WHAT THIS TASK INVOLVES: Find the line with "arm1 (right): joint" and the line with "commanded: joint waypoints" in the entries below; output exactly those two lines, every line between them, and no others.

Recorded data:
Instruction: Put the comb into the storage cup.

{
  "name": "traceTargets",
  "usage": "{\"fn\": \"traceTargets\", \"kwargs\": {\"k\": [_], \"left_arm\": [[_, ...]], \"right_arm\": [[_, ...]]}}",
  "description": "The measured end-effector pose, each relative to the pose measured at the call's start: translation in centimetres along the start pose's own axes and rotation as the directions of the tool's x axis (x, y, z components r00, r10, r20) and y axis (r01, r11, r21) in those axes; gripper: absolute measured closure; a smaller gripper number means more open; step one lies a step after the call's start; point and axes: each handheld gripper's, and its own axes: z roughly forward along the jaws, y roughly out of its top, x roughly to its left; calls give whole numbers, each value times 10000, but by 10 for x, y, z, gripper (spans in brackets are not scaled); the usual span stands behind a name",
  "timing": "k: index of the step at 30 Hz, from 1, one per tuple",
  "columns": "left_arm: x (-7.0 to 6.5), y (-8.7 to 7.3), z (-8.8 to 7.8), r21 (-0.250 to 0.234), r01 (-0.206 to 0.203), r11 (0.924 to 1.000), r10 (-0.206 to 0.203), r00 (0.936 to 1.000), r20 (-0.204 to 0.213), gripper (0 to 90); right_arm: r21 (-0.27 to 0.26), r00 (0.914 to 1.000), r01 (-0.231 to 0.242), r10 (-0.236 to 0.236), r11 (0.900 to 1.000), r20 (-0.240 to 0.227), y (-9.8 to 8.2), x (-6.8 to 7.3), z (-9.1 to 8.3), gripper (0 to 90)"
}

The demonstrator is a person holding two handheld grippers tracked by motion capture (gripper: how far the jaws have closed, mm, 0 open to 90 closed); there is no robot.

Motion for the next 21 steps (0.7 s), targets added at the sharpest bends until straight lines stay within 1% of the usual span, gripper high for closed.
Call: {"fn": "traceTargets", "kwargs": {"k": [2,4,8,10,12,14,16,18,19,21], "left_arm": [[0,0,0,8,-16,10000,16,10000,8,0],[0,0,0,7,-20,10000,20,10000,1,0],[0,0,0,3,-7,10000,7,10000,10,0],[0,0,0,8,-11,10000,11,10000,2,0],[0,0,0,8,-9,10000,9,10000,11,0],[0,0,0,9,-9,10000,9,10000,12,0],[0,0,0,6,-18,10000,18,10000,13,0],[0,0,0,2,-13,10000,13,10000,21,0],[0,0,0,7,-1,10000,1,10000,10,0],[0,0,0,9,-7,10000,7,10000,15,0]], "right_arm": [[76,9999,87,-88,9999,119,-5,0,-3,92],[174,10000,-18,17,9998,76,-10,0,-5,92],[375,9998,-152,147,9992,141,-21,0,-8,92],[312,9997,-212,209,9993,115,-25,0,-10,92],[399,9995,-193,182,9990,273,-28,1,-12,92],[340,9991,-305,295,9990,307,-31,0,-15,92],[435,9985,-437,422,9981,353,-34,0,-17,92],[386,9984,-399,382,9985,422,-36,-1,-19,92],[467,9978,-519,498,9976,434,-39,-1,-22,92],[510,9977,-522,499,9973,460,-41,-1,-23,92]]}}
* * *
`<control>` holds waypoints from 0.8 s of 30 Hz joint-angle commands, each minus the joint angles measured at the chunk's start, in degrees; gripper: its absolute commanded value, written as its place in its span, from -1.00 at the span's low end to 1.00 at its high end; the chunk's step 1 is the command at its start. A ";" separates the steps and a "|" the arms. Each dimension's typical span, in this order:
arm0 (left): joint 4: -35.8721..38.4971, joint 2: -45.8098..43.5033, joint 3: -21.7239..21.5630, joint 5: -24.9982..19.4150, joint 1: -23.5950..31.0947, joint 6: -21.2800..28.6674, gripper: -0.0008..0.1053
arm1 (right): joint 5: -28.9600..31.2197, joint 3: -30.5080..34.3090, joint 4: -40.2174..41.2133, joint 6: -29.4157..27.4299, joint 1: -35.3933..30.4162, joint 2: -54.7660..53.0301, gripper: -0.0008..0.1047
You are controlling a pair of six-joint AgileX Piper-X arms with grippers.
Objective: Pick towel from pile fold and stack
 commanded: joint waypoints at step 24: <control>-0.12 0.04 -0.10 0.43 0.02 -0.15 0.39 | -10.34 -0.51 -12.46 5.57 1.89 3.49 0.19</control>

TASK RESPONSE:
arm1 (right): joint 5: -28.9600..31.2197, joint 3: -30.5080..34.3090, joint 4: -40.2174..41.2133, joint 6: -29.4157..27.4299, joint 1: -35.3933..30.4162, joint 2: -54.7660..53.0301, gripper: -0.0008..0.1047
You are controlling a pair of six-joint AgileX Piper-X arms with grippers.
Objective: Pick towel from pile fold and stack
 commanded: joint waypoints at step 24: <control>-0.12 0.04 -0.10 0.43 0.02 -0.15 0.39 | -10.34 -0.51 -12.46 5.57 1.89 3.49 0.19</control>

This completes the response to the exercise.